One from the Heart: A Tribute to Jack Brill

JACK BRILL, the founder of Natural Investments and a pioneering thought leader of the socially responsible investment (SRI) industry, passed away recently at the age of 89. As one of the earliest SRI advisors in the 1980s, Jack was a passionate advocate known for his generous heart and tireless work to advance an approach to investing that was radical in his early career. He wrote one of the first books on the field, Investing from the Heart (Crown, 1992), which was the basis for the Heart Rating, the first and most rigorous rating system of SRI mutual funds. From 1993 to 2000, Jack helped SRI achieve mainstream recognition through his competitive investment exercise in a quarterly NY Times series.

With his son Hal Brill and Green Money publisher Cliff Feigenbaum, Jack co-authored Investing With Your Values: Making Money and Making a Difference (Bloomberg, 1999; New Society, 2000). The book generated a lot of interest in the field and led Jack and Hal to form their own company, Natural Investment Services, with Michael Kramer in 2000. Jack eventually moved to San Luis Obispo, Calif., and went into semi-retirement but remained active with the company. Upon being diagnosed with Parkinson’s disease he devoted himself to helping other patients. He became president of the local chapter of the Parkinson Alliance and invented a device that helps people with Parkinson’s to walk. He then persuaded some former students at Cal Poly to develop his invention, the NexStride, now sold internationally through De Oro Devices. Jack also served as chair of the Social Action Committee of his local temple congregation.

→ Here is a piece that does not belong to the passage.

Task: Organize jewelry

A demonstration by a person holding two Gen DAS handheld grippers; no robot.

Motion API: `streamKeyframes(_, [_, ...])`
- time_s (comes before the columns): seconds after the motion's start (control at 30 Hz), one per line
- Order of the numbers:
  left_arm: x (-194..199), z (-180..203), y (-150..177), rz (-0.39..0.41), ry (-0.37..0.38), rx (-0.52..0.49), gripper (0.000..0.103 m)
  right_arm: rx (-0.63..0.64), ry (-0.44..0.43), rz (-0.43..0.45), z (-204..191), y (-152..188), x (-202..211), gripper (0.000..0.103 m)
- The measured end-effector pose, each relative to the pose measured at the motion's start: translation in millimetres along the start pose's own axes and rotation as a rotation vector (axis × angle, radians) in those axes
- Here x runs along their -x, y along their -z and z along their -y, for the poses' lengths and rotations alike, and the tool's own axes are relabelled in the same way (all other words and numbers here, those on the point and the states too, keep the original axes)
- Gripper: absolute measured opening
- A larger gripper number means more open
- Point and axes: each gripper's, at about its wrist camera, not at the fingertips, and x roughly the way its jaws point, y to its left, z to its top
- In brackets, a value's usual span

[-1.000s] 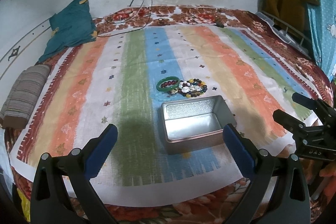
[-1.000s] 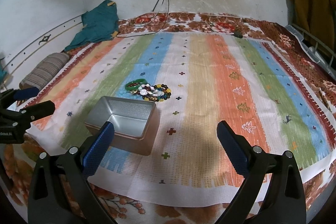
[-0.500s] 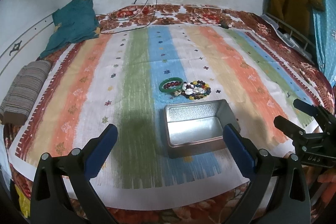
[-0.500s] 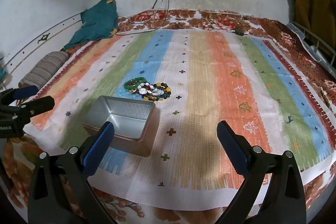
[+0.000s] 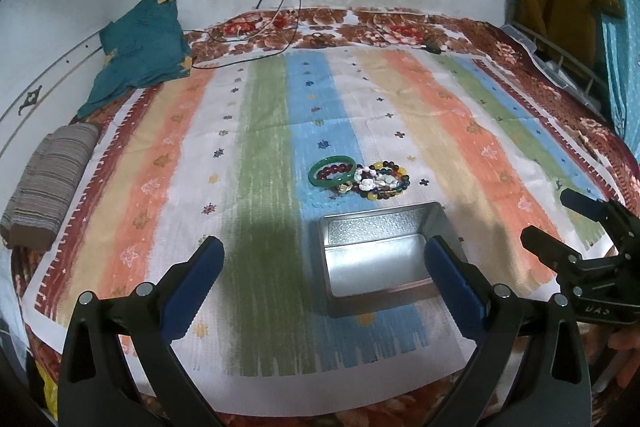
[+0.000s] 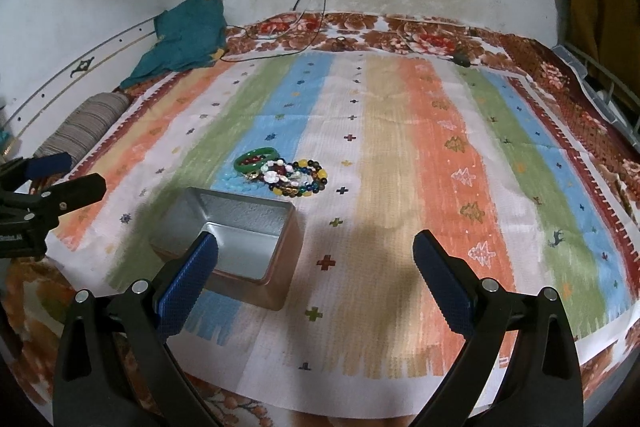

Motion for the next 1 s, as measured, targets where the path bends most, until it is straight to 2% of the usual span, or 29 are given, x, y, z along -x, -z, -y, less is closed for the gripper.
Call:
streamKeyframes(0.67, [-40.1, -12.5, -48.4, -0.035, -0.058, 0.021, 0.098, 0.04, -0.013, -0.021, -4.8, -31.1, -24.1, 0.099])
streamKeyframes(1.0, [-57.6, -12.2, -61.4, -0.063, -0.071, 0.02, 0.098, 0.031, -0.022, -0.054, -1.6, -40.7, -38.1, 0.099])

Everyone who knew Jack appreciated his warmth, candor, smarts, and humor. He will be cherished in the hearts of all who knew him. Following is a recent conversation between Hal and Michael about Jack’s journey and legacy:

Michael: What was the pivotal moment in Jack’s life when he decided to transition into the SRI field?

Hal: Jack held various positions as a mechanical engineer on the East Coast and then San Diego. He always promoted peace, but his last job was with the US Navy, where he witnessed insider deals with contractors. This was intolerable for his ethics, so in 1985, at the age of 53, he decided to go in a new direction. His hobby was financial planning, which he had done informally by helping friends and family, so he took the exams and hung out a shingle.

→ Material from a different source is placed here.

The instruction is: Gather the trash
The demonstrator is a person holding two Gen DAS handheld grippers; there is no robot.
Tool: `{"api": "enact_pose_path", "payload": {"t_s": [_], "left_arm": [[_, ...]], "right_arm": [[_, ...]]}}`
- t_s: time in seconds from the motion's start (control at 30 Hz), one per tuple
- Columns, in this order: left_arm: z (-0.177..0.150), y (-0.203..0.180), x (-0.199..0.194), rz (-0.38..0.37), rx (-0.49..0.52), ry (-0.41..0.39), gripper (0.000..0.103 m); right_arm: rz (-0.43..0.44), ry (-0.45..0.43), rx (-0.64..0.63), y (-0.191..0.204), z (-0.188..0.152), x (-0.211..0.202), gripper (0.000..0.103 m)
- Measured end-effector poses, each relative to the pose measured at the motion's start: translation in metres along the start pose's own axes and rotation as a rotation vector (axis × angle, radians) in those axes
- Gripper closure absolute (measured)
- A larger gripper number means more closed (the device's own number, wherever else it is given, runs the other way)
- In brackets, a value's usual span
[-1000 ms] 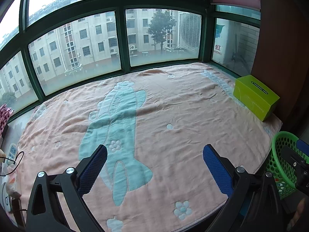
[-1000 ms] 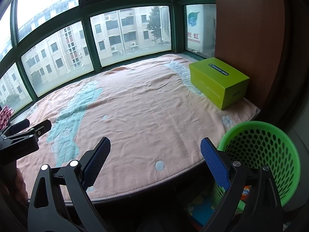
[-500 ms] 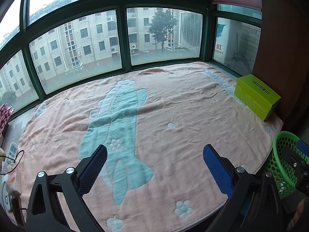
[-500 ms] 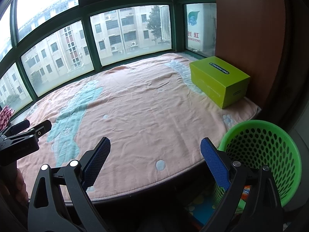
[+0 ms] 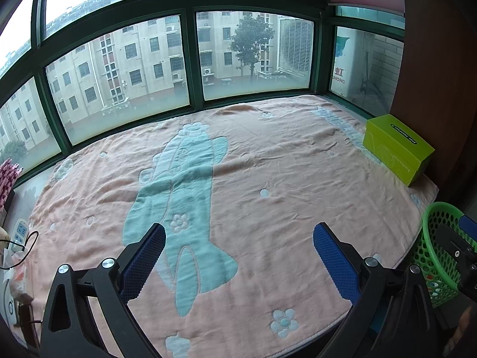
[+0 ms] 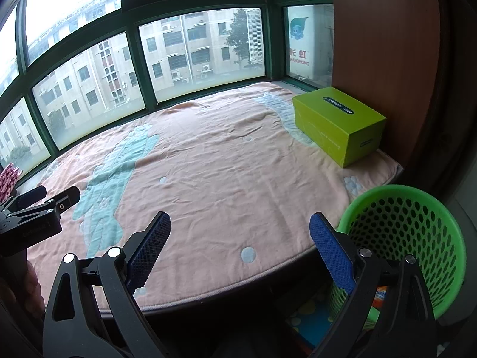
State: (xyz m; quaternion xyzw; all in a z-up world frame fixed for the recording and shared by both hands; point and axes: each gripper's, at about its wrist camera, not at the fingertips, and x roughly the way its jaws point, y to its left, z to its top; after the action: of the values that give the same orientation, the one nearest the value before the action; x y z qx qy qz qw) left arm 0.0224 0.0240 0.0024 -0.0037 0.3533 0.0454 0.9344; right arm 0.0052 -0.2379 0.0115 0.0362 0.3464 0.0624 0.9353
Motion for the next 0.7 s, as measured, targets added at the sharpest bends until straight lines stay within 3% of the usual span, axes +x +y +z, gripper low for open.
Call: {"api": "enact_pose_path", "payload": {"t_s": [0.7], "left_arm": [[-0.0033, 0.0041, -0.0016, 0.006, -0.002, -0.002, 0.007]], "right_arm": [[0.009, 0.004, -0.006, 0.0047, -0.002, 0.0035, 0.01]]}}
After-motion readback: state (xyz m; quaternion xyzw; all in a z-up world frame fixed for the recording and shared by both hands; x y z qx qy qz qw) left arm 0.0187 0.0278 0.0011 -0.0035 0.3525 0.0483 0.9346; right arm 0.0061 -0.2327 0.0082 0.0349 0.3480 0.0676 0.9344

MK: How did he discover socially responsible investing?

HB: I was in Santa Fe learning about sustainable community development and had come across information about the fledgling field of SRI, which I passed on to him. Around that time, he was approached by the Calvert group who told him about their SRI mutual funds. Jack was excited to learn that he could make a living doing things that could help create a more peaceful world.

MK: So he became one of the first financial advisors to focus exclusively on socially responsible investing.

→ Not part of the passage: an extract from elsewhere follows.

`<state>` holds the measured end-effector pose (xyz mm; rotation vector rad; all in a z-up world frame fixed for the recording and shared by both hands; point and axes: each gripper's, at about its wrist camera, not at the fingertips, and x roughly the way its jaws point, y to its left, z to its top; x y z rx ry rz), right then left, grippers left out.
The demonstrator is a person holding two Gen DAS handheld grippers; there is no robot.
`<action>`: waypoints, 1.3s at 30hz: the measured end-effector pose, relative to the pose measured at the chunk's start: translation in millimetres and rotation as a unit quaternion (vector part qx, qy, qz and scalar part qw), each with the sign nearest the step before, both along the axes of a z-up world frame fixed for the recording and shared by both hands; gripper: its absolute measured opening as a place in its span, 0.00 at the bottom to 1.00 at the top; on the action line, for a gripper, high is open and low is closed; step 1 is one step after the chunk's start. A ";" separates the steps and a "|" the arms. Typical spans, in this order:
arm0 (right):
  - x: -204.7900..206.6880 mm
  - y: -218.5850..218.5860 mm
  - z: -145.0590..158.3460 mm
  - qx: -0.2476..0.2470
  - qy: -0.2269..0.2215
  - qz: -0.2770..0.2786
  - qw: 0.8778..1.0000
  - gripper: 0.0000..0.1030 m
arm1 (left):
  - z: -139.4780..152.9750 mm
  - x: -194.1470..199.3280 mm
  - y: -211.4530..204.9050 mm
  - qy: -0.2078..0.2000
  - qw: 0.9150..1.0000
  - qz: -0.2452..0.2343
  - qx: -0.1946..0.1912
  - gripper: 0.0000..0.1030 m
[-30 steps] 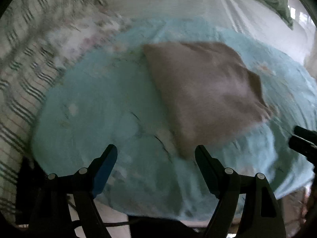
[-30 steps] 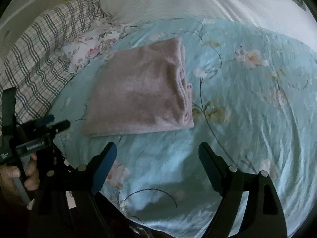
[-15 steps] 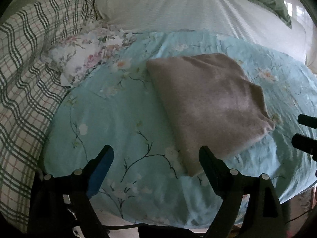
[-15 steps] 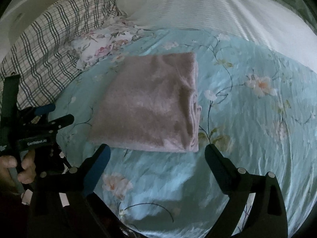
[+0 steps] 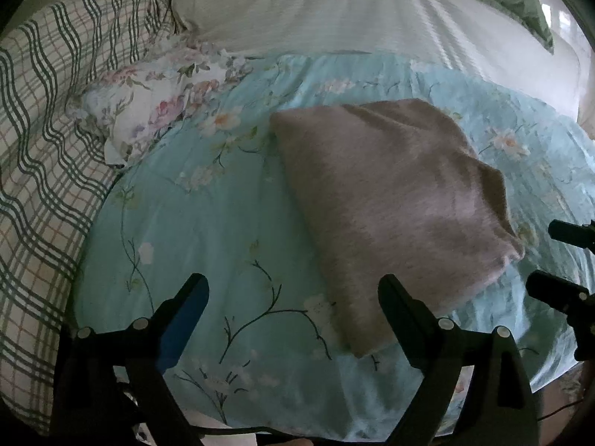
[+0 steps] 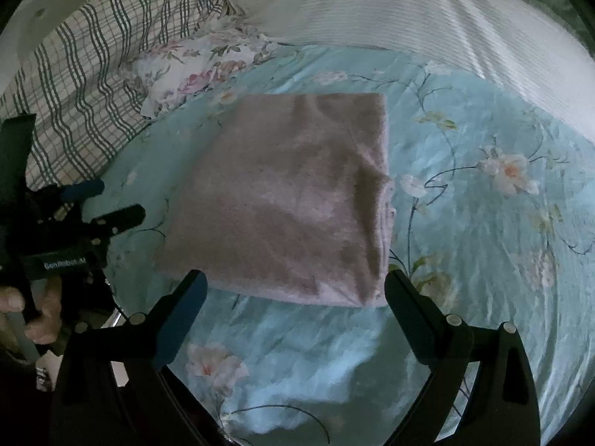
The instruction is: Fold small clothes
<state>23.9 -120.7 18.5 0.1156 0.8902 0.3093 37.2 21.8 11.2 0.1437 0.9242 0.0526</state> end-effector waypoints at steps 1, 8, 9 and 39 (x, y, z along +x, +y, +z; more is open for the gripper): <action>1.9 -0.3 1.1 0.001 -0.002 -0.002 1.000 0.93 | -0.3 0.8 1.4 -0.001 1.000 0.001 -0.002 0.90; 11.5 -0.9 6.6 0.011 -0.008 -0.010 1.000 0.93 | -2.2 7.5 10.1 0.008 1.000 0.023 -0.003 0.90; 12.4 -0.5 6.7 0.009 -0.009 -0.010 1.000 0.93 | -2.1 7.9 10.4 0.007 1.000 0.020 -0.004 0.91; 19.7 3.0 5.3 0.012 -0.003 -0.009 1.000 0.94 | 5.7 -0.9 -0.3 -0.010 1.000 -0.010 0.003 0.91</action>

HB: He jumped in, even though there were only a handful of SRI mutual funds at the time. To spread the word, he started writing a column for the local health food store called Healthy Money and gave talks to teach people how they could invest their money in alignment with their values. Every time he got a new client, no matter how much or how little they had to invest, he was thrilled.

MK: And then he got “discovered,” so to speak.

HB: A reporter from the LA Times saw his column and wrote a nice profile in the paper about him. A literary agent saw that piece and told Jack he should write a book. And that’s how Investing from the Heart came about.

MK: You did research for the book, as I recall.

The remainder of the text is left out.